Los
peores días de
mi vida los ahogaba en el bar de Antonio. Cuando digo que los ahogaba, pretendo
ser metafórico.
Quiero decir que no solía beber más allá de un café o alguna cerveza —si mi visita coincidía con el medio día—, acompañada de unas espantosas tapas que mi amigo Antonio se
esforzaba en preparar.
—La
verdad —solía yo decirle en tales casos—, no sé cómo tienes un bar con estas
tapas que pones, deberías poner una zapatería. Este salchichón está reencarnado, antes fue media suela.
—¿Pero
qué
dices? Eso es pata negra. No tienes el menor sentido de la calidad. Esto es un
bar pobre pero de primera —contestaba él.
—Antonio,
no se puede ser pobre y de primera.
—¿Que
no? Mira el Rayo.
La manera
de ahogar mis penas era algo que surgió como por casualidad y, a la postre, terminó haciendo que ese bar se
convirtiera en lo más parecido a un exorcismo que conozco. Mi exorcismo.
La cosa
sucedió sin
pretenderla, como suceden las cosas que merecen la pena, excepción hecha, claro está, de los embarazos no
deseados. No me acuerdo si era de tarde o de mañana cuando ocurrió.
—Buenas.
Lo de siempre, Antoñito.
—¿Sabes?
En esta semana se decide el resto de mi vida. —Me dijo mientras amañaba en la máquina de café. Yo levanté los ojos de la chica de la
contraportada del As: Zuzana Dravatinova, nadadora ocasional y mejor persona.

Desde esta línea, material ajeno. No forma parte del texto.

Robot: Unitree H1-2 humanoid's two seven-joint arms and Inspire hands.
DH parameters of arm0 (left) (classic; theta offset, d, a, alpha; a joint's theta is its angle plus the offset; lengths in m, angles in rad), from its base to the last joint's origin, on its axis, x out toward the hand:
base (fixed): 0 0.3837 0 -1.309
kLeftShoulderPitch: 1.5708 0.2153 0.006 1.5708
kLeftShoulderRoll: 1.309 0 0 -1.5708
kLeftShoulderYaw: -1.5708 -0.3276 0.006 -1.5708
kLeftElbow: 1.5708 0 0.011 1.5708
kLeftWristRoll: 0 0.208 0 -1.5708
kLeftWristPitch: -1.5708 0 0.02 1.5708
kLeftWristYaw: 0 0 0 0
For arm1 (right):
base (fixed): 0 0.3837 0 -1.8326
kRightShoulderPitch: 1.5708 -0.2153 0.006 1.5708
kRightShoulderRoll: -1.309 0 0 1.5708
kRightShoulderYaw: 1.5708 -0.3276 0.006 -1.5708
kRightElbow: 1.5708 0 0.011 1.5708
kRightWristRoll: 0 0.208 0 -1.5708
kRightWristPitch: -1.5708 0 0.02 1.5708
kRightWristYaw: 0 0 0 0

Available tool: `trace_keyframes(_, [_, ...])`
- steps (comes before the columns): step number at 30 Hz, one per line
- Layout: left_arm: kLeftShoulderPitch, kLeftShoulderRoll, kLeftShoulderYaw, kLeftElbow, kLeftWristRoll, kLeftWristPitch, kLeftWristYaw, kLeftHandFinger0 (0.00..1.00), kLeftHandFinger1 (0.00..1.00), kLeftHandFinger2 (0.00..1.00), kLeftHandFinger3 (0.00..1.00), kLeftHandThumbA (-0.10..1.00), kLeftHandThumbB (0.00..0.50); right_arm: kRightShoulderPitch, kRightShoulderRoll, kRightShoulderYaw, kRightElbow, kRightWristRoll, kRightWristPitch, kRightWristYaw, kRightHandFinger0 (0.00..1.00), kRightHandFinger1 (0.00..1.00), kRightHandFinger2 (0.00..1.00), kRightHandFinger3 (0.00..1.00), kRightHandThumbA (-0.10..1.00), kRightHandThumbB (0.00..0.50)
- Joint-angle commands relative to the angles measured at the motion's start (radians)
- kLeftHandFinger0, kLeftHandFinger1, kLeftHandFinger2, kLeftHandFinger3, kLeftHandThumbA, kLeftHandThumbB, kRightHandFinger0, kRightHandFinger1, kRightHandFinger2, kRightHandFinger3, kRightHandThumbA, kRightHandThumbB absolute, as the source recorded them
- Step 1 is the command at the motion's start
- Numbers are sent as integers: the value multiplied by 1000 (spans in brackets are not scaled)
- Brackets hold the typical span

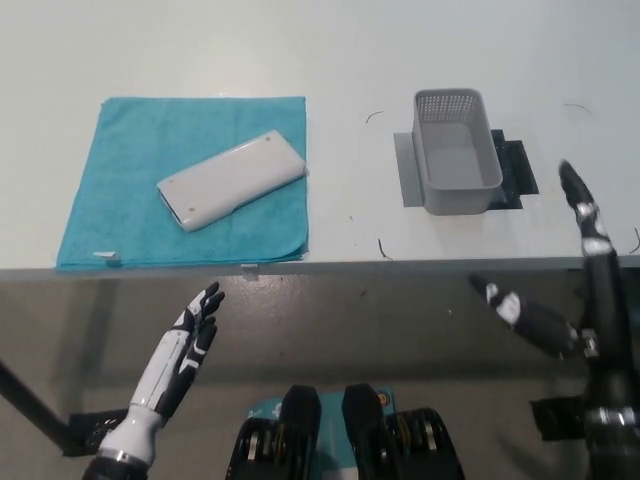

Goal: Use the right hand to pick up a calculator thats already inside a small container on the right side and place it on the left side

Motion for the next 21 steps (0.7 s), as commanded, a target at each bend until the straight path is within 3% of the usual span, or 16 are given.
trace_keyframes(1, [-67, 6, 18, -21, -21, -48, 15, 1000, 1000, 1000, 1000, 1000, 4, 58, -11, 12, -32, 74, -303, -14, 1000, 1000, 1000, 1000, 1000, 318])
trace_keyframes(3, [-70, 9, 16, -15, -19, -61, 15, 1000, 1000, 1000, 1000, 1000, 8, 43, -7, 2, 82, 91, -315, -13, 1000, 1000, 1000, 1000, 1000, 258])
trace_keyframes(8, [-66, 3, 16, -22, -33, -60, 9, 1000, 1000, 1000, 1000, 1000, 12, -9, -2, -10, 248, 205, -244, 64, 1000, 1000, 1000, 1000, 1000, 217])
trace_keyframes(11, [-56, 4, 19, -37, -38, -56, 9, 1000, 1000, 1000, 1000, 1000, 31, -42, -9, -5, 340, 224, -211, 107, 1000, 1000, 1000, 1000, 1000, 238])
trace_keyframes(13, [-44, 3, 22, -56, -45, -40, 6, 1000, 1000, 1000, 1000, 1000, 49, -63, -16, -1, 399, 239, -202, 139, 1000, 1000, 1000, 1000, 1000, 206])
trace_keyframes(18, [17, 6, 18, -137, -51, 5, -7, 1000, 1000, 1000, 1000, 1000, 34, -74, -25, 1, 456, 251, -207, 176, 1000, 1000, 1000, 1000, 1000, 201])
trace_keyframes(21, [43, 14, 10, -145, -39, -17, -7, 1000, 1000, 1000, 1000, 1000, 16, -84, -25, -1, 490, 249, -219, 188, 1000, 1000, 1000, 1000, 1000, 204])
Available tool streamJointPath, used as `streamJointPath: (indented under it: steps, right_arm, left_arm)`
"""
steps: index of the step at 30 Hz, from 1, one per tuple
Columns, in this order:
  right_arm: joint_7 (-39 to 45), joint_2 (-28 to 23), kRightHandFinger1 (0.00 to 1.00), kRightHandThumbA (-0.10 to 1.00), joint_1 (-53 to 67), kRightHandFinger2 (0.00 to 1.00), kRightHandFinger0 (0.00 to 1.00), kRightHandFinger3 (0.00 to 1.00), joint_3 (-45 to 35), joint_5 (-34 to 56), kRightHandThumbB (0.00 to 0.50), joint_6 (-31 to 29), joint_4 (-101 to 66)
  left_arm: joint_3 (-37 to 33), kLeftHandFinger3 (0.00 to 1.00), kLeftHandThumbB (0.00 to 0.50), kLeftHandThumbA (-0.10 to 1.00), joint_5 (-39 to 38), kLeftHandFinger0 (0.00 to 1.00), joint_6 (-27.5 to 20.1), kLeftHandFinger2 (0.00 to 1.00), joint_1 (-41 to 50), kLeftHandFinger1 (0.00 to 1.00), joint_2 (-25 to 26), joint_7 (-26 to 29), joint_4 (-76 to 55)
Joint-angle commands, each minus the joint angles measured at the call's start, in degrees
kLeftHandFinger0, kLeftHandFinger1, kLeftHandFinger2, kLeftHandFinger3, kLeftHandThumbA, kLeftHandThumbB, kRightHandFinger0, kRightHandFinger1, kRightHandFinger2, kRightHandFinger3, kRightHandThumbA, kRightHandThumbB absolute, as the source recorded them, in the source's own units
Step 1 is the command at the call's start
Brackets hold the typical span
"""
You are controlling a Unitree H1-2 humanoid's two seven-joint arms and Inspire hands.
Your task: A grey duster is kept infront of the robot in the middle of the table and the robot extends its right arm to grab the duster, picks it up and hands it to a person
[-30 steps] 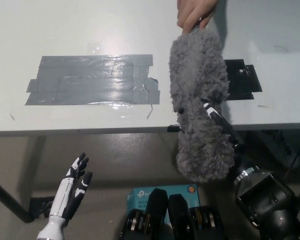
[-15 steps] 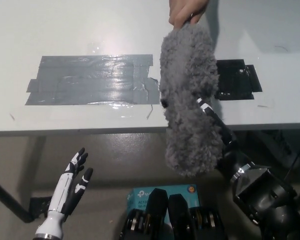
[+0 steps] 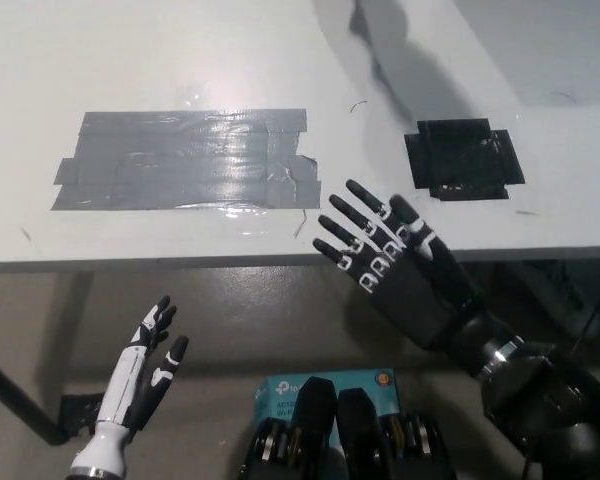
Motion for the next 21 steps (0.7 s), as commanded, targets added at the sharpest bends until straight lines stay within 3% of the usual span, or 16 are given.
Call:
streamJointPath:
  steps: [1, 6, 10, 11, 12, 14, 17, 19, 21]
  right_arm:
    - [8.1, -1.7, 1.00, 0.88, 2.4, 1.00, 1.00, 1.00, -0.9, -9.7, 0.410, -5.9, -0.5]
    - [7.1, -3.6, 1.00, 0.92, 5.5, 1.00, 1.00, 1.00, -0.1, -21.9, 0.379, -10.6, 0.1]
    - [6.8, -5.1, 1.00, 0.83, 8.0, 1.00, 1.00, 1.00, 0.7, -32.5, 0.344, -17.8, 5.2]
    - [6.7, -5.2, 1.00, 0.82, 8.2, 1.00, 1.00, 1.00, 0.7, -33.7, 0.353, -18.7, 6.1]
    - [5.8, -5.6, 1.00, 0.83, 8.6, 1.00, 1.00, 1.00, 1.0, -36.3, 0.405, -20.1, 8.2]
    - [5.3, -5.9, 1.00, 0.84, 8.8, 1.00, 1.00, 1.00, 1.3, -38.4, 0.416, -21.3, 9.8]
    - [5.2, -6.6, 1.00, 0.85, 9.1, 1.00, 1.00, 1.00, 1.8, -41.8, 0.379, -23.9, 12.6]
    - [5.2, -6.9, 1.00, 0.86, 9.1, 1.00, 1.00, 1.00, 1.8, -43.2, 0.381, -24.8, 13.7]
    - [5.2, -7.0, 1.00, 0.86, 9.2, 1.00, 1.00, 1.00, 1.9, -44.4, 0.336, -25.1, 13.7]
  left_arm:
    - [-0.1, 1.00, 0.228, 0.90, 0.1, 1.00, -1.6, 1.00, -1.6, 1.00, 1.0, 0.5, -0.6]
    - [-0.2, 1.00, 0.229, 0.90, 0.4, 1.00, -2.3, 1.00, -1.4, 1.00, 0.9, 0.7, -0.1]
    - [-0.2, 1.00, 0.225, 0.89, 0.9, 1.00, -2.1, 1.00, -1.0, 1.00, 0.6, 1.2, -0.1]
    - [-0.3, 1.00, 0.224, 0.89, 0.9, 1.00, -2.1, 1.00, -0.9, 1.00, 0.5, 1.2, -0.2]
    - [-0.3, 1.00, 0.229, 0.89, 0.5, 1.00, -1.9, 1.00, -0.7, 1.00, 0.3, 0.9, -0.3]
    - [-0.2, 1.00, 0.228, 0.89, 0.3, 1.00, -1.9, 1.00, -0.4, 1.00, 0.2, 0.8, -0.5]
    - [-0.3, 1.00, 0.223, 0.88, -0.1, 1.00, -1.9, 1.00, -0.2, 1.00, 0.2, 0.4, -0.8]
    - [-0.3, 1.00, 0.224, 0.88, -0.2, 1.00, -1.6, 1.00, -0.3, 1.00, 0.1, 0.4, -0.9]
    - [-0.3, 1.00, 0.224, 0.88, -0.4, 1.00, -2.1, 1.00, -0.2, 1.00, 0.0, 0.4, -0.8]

—¿Y qué va a pasar esta semana?
—Algo
grave.
No insistí yo mucho, no fuera que me lo
contara. Así que
me limité a
un: Ajá, y
revolví mis
ojos hacia Zuzana y sus encantos de nadadora en lencería. Sinceramente, el As, es el único periódico que conozco que tiene la
portada en la contraportada.
—Nada
volverá a
ser como antes después de esta semana —redijo Antonio sin darse por vencido.
—Nada
es como antes, continuamente. —Contesté yo en una hábil maniobra dialéctica.
—Ya
pero lo mío es
distinto.
—Claro,
como tus tapas.
Y
entonces se me echó a llorar. Lo vi claramente porque coincidió con el servicio de café, zumo y tostada que puso ante
mí en
su barra. Después, me acercó el tomate, el aceite y la sal.
—No llores,
coño.
—¡Qué pasa! ¿Es que los hombres no pueden
llorar?
—No es
eso, coño —insistí yo— es que tienes el bar lleno y
todo el mundo nos está mirando. Se van pensar que te he dado calabazas.
—¡Pues
que piensen lo que quieran! —Y diciendo esto lanzó una mirada desafiante a todos sus clientes que, de manera
sincronizada, volvieron sus cabezas a los cafés que estaban tomando—. La vida es una mierda —continuó hablándome—, tanto trabajar para al final
no tener nada.
—Pero
tú
tienes este bar —argumenté.
—¡Nada!
—me
sentenció.
Entonces
me di cuenta que habíamos intercambiado los papeles. Yo, el cliente, consolaba
al barman. Algo sumamente extraño si nos acogemos a la norma. Pero lo más raro de todo es que me gustó. Yo estaba pasando los peores
días de
mi vida y, sin embargo, todas mis preocupaciones habían desaparecido como por
ensalmo. En ese momento —y en muchos otros que siguieron—, las únicas preocupaciones que
sobrevivían en
aquella realidad intercambiada eran las de Antonio. Las mías se esfumaban.
—Ponme
una cerveza.
—¿Tú crees que el hombre, de
verdad, pisó la
luna?
—Hombre,
hay fotos.
—A eso
me refiero. Porque verás, los que llegaron fueron tres ¿no?, no me acuerdo como se
llamaban…:
Harpo, Nemo y…
—Esos
eran los hermanos Marx, por lo menos el primero. El segundo creo que era un
pez.
—Bueno.
¡Eso
es lo de menos! Eran tres y salieron en una foto. Pero si salen los tres en la
foto ¿Quién hizo la foto?
—¿Simba?
—¿Quién coño es Simba?
—El
del rey león,
joder —intervino
un espontáneo
desde la barra
—¿Y tú qué coño sabes?
—¿Qué tienes de tapa hoy? —atajé salvándole la vida al espontáneo.
—Bacalao.
—¿Es
bueno?
—El
mejor.
Cago en
la hostia.
Todos ahogamos las penas en algún lugar, llámalo bar, llámalo almohada. Por que todos tenemos penas. Tú también, aunque tu bar se llame teclado. Y los que tenemos penas nos consolamos entre nosotros, como Antonio y tú, tú y Antonio.